Output exactly the lines below, starting with the line that has "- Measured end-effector" and going on through the line that has "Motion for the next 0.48", both included, and no other lines.
::: Supplied information :::
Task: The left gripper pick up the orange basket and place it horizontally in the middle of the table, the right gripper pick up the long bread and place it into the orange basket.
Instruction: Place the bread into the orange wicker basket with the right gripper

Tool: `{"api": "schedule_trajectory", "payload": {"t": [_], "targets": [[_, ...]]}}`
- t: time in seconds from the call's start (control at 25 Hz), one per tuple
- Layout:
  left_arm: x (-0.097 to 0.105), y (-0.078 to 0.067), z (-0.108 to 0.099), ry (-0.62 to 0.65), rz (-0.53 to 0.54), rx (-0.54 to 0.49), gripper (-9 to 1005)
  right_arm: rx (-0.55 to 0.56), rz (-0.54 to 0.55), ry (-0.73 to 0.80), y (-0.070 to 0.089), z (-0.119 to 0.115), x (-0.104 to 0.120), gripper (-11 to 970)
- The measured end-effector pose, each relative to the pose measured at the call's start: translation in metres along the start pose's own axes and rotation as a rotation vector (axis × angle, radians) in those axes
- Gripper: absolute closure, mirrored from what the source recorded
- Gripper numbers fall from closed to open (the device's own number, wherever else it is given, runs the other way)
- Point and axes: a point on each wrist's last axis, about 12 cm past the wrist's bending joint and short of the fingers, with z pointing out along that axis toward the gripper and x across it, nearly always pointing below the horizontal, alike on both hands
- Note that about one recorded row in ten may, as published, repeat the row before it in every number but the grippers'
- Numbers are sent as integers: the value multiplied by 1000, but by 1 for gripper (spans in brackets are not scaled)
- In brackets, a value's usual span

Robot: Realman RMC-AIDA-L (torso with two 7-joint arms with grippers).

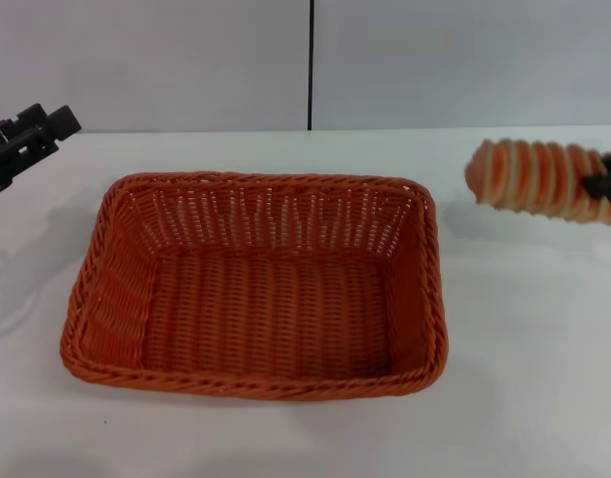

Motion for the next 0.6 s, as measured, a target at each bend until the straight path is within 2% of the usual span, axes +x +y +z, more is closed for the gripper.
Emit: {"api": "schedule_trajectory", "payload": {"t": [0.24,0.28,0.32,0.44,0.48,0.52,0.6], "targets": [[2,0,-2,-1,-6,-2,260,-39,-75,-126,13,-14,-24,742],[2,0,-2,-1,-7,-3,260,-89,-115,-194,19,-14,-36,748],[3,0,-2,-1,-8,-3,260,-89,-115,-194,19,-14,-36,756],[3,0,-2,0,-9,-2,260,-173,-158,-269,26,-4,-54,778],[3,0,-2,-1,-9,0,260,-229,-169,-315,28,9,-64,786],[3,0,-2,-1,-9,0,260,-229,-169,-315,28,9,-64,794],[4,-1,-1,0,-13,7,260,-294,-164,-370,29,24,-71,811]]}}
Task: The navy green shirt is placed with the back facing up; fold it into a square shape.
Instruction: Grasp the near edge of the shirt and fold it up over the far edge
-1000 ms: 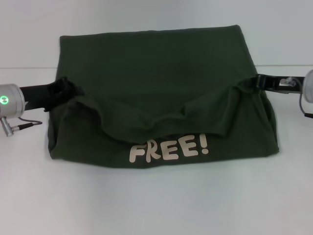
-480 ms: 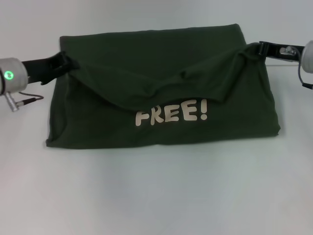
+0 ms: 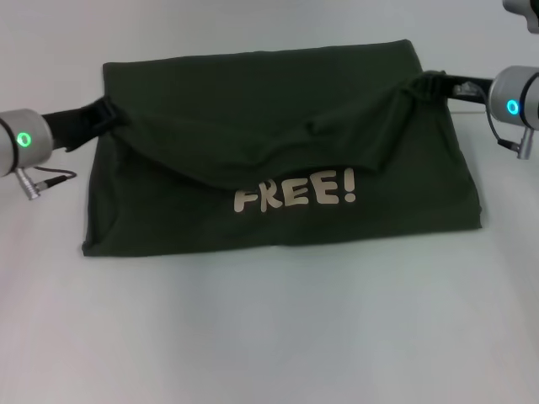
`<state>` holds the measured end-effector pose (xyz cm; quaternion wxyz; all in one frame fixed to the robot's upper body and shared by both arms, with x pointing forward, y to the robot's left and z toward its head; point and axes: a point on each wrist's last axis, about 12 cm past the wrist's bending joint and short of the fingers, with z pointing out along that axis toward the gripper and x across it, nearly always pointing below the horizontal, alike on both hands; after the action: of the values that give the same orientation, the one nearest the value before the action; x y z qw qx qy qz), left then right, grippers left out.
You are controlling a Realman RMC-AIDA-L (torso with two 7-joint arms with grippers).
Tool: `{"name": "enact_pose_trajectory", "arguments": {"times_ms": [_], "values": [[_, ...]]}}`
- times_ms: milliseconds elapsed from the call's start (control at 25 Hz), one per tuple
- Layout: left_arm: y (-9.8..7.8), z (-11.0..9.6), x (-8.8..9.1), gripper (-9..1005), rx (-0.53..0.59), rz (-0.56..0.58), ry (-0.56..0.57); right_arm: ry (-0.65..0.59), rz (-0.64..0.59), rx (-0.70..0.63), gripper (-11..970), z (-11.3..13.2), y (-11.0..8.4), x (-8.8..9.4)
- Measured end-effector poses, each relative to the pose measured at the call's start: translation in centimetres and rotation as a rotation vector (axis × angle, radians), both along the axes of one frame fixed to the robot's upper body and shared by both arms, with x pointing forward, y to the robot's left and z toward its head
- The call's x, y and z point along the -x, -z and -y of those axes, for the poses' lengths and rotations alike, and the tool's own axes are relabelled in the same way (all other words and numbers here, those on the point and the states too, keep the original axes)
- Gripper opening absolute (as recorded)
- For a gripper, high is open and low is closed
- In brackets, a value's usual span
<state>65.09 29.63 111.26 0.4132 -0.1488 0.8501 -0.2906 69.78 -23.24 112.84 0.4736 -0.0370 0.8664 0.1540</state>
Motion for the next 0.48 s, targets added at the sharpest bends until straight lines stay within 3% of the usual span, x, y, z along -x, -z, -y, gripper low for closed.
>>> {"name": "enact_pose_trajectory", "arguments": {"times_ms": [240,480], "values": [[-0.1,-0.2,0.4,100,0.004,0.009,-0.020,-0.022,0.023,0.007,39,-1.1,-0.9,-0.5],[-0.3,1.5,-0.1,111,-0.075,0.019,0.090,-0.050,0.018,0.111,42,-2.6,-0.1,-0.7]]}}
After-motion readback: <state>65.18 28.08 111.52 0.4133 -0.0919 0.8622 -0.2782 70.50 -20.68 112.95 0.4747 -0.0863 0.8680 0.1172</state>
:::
**Exercise result:**
- Measured end-effector poses, each relative to the pose measured at the call's start: translation in centimetres and rotation as a rotation vector (axis × angle, radians), both along the axes of one frame fixed to the robot's upper body and shared by both arms, with x pointing forward, y to the robot's left and z toward its head
- The call's x, y and z point along the -x, -z and -y of those axes, for the poses' lengths and rotations alike, and the tool's own axes are relabelled in the same way (all other words and numbers here, those on the point and the states too, keep the original axes)
- Gripper opening absolute (as recorded)
- For a gripper, high is open and low is closed
- In brackets, a value's usual span
<state>65.09 29.63 111.26 0.4132 -0.1488 0.8501 -0.2906 69.78 -23.24 112.84 0.4736 -0.0370 0.8664 0.1540</state>
Motion for the next 0.48 s, targets added at the sharpest bends until straight lines stay within 3% of the usual span, x, y, z along -x, -z, -y, gripper low for closed.

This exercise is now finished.